Un regard sur l'Allemagne montre la même chose. Dans ce pays, l'introduction d'un frein au prix de l'essence a certes entraîné une baisse à court terme, mais le prix est revenu au même niveau après une semaine. Selon les médias, seule la marge des groupes pétroliers a augmenté. Le ministre des Finances allemand Christian Lindner estime d'ailleurs que l'Office des cartels a le devoir d'enquêter sur ce point, soupçonnant une entente entre les grands groupes.

Les riches accélèrent

Même si les deux milliards de réduction parvenaient aux consommateurs, ce sont les mauvaises personnes qui en profiteraient. Selon les chiffres de l'Office fédéral de la statistique (OFS), 22% des ménages n'ont pas de voiture et ce sont souvent les plus pauvres. Les Suisses, toutes classes confondues, parcourent en moyenne 37 kilomètres par jour, dont deux tiers en voiture. Les bas revenus, inférieurs à 4000 francs, ne font que 22,5 kilomètres, selon l'OFS.

Les plus hauts revenus, avec un salaire mensuel de plus de 12'000 francs, parcourent 51,6 kilomètres par jour. Ceux qui gagnent plus se déplacent plus, montre l'étude de microrecensement «mobilité et transports» de l'OFS. De plus, les plus pauvres ne peuvent guère s'offrir de grosses voitures gourmandes en carburants. Les personnes à faible revenu ne profitent donc guère d'une baisse du prix de l'essence.

«Chèque fédéral»

Le PS veut dépenser nettement moins de deux milliards de francs avec son modèle de «chèque fédéral» qui donnerait une déduction fiscale à 80% de la population. Des chiffres internes montrent que les socialistes s'attendent à des coûts de 1,64 milliard. Les adultes devraient recevoir 260 francs chacun, les enfants 130 francs, soit la moitié.

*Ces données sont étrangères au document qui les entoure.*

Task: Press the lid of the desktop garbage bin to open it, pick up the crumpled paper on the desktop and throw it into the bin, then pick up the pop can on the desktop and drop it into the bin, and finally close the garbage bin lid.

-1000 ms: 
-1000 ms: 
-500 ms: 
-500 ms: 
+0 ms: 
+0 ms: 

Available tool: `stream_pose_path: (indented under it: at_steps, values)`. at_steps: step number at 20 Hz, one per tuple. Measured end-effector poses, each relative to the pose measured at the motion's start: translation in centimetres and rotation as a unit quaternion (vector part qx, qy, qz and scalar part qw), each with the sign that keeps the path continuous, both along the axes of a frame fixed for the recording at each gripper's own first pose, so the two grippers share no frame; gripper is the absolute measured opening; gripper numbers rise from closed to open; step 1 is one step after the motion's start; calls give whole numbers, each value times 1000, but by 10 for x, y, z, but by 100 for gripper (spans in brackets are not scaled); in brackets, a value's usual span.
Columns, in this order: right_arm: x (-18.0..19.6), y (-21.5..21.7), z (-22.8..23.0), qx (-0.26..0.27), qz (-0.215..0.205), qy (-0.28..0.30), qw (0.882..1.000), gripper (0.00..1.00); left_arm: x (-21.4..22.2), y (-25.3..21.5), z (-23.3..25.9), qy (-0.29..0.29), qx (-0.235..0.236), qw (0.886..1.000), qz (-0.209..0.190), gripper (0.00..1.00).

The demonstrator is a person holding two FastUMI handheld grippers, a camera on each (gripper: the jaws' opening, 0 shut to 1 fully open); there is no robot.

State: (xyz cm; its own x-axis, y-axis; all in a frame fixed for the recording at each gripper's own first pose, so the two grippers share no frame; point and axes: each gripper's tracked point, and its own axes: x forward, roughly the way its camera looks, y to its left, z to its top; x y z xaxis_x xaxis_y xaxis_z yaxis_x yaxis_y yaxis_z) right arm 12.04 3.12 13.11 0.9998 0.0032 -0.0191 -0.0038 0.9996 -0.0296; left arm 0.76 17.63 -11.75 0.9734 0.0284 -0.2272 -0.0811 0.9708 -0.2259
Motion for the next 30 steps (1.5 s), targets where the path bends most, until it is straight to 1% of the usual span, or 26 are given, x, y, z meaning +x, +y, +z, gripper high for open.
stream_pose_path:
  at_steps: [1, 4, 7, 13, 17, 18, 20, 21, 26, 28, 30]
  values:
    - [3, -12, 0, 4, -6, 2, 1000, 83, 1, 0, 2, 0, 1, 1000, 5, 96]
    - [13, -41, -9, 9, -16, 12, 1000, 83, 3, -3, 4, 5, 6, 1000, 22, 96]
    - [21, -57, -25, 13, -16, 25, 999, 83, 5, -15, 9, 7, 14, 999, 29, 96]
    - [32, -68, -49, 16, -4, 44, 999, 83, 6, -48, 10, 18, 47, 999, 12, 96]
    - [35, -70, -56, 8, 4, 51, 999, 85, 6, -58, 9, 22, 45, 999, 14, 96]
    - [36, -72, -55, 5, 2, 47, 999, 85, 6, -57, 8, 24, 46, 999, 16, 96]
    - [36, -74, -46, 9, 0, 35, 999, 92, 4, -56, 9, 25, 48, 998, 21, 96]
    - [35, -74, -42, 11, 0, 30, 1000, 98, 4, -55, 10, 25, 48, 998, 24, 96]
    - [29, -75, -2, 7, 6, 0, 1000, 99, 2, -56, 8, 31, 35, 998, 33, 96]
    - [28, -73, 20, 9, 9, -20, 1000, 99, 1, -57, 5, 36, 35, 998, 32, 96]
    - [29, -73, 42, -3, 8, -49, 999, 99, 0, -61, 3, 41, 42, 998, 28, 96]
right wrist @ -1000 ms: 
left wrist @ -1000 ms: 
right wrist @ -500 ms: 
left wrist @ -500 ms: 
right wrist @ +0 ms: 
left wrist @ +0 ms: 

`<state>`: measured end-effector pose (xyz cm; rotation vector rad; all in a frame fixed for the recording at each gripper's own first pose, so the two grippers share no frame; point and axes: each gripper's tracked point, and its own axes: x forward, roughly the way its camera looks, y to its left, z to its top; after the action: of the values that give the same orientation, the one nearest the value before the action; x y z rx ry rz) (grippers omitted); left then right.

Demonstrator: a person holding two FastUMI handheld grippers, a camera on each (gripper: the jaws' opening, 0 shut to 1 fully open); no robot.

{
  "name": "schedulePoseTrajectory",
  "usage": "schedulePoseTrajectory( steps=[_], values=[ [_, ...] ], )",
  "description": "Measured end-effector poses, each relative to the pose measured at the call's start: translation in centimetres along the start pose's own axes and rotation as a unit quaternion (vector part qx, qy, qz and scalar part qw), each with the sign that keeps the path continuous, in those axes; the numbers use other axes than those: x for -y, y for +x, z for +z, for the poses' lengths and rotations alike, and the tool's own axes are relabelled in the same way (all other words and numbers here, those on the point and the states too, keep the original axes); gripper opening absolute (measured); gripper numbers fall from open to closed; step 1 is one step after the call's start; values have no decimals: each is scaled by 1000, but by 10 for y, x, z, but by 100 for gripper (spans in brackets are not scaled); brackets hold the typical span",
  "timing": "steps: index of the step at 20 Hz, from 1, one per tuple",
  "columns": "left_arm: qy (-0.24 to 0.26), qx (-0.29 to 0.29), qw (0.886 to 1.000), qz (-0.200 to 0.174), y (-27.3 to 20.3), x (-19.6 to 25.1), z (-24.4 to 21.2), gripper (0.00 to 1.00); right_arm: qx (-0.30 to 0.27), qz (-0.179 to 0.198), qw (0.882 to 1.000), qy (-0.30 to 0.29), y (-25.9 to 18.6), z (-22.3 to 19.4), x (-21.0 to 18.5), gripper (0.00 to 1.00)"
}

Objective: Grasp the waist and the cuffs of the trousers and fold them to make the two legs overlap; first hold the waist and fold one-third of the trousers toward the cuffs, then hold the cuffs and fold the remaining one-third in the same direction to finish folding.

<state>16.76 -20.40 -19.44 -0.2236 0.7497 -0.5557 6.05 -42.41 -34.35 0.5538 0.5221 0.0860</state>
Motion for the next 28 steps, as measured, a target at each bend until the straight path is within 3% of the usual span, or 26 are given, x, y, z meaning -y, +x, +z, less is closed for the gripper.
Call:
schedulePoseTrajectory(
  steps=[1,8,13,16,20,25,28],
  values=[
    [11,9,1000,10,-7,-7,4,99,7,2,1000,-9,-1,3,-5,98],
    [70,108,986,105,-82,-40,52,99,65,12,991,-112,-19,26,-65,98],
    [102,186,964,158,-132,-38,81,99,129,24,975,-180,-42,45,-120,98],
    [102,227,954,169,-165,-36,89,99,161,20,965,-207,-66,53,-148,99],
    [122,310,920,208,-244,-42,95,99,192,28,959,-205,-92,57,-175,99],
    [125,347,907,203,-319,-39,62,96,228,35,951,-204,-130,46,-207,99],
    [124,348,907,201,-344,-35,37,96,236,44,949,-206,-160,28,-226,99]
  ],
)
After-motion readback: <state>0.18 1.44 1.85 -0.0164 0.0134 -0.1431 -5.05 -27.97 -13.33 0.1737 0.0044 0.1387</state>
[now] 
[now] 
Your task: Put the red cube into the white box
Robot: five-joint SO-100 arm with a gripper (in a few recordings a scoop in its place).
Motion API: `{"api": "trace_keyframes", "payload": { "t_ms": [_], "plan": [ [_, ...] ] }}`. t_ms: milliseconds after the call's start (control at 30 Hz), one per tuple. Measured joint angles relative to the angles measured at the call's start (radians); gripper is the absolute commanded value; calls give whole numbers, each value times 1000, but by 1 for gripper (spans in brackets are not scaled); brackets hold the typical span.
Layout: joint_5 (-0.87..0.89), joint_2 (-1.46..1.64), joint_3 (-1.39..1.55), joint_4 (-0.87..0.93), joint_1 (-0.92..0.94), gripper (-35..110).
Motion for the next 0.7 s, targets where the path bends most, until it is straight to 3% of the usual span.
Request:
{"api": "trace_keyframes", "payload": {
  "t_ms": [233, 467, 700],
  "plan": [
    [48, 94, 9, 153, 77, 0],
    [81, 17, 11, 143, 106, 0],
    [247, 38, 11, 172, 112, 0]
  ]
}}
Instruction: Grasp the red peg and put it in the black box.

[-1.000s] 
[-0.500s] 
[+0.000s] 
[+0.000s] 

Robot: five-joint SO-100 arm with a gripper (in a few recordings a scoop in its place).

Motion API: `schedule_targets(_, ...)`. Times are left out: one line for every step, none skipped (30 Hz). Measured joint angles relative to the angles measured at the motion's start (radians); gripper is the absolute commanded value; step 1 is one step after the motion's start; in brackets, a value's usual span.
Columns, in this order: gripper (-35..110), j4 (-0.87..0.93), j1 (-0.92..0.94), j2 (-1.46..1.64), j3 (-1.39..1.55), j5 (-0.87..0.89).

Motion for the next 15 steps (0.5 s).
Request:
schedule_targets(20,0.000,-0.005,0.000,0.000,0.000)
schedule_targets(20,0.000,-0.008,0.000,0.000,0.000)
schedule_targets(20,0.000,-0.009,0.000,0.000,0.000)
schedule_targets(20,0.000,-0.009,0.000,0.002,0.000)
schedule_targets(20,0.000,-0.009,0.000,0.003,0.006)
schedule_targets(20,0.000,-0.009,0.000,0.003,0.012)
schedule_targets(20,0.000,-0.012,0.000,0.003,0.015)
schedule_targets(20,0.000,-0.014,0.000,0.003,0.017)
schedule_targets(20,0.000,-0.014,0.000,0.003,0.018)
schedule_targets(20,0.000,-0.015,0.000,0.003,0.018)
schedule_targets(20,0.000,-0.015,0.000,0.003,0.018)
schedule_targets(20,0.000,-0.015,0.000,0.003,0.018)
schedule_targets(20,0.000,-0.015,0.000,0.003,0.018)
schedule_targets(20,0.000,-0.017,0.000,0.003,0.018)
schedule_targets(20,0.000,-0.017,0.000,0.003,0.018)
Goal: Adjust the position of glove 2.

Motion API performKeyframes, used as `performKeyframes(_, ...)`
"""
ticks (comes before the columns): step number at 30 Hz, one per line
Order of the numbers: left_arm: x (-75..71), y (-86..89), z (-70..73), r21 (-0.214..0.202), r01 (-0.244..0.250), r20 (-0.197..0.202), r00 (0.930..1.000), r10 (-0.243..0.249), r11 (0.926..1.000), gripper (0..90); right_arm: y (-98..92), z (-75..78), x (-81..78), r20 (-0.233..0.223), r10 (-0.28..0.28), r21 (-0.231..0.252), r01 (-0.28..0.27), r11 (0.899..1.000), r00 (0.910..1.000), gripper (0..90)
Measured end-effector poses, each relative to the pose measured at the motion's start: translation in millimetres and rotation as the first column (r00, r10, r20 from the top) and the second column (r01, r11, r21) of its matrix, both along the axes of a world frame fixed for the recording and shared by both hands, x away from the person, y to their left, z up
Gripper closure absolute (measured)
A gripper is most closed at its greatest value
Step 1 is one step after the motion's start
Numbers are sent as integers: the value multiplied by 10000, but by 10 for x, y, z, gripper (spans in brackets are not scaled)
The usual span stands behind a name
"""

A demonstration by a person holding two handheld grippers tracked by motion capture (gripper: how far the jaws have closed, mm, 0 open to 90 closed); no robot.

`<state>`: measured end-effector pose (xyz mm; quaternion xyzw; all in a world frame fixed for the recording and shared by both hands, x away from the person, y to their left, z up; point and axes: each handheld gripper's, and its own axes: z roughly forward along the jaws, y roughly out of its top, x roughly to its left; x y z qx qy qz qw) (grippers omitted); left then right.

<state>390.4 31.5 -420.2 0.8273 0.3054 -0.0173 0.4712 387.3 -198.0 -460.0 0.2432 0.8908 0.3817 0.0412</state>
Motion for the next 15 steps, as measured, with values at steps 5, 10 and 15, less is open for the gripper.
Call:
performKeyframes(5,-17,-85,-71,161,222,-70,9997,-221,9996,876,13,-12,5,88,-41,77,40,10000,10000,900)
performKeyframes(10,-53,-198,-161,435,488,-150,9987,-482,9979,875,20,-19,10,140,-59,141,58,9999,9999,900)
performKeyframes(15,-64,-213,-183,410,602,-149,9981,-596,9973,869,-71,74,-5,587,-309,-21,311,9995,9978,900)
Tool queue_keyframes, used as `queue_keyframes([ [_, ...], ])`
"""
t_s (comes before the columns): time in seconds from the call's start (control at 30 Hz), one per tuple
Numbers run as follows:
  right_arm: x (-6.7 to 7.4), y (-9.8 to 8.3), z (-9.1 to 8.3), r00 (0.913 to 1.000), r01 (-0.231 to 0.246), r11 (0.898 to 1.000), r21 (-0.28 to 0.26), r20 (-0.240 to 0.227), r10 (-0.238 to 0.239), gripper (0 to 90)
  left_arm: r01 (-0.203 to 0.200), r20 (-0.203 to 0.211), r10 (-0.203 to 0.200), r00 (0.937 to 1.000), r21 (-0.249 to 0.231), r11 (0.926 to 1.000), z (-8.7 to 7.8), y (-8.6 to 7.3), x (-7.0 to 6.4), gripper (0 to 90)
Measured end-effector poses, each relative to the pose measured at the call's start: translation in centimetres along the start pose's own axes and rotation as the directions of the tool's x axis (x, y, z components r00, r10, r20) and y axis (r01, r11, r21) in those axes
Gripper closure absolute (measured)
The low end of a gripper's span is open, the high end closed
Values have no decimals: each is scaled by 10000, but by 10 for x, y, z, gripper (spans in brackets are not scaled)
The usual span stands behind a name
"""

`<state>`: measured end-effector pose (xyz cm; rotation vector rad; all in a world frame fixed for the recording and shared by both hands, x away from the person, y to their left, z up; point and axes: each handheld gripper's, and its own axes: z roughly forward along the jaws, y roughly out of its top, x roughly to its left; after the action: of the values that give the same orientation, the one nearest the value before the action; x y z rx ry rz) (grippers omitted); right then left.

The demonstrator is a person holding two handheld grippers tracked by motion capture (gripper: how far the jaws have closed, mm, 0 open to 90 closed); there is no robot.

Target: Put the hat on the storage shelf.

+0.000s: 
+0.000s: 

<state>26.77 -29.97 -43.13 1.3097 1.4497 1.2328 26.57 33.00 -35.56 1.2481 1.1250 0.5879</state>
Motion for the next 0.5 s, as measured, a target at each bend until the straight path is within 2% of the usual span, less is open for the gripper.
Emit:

Si l'on se réfère aux données de l'OFS sur le kilométrage annuel des différents groupes de fortune et que l'on calcule une consommation d'essence de 5 litres aux 100 kilomètres, ainsi qu'une économie de 35 centimes par litre, on économise 1,75 franc aux 100 kilomètres. Comparons ce chiffre avec les déductions du «chèque fédéral»:

  • Une famille avec deux enfants et un revenu brut de 4500 francs, pas de voiture:
    «chèque fédéral» 780 francs; économie de l'impôt sur les huiles minérales 0 franc

  • Une famille avec deux enfants, revenu brut 8000 francs, avec 10'000 kilomètres en voiture/an:
    «chèque fédéral» 780 francs; économie de l'impôt sur les huiles minérales 175 francs

  • Un couple à deux revenus, revenu brut de 8000 francs, avec 10'000 kilomètres en voiture/an:
    «chèque fédéral» 520 francs; économie de l'impôt sur les huiles minérales 175 francs

  • Un couple à deux revenus, revenu brut de 15'000 francs, avec 25'000 kilomètres en voiture/an:
    «chèque fédéral» 0 franc; économie de l'impôt sur les huiles minérales 437,50 francs.

Ne pas subventionner les riches

La socialiste de Bâle-Campagne Samira Marti martèle que les chiffres de la Confédération sont clairs: les personnes à faible revenu ne profiteraient pas du tout ou seulement de manière minime d'une baisse de l'impôt sur les huiles minérales. «Ceux qui souffrent le plus de la flambée des prix de l'énergie et des denrées alimentaires et qui ne peuvent déjà plus se permettre la hausse attendue des prix des caisses maladie» seraient les grands perdants, tonne-t-elle.

Tandis que l'on donnerait près de 875 francs à ceux qui parcourent 50'000 kilomètres par an, ce qui, statistiquement, n'est le cas que des riches. «La proposition de l'UDC favoriserait en premier lieu les marges des groupes pétroliers et les riches qui conduisent le plus de voitures et les plus grosses», affirme la conseillère nationale.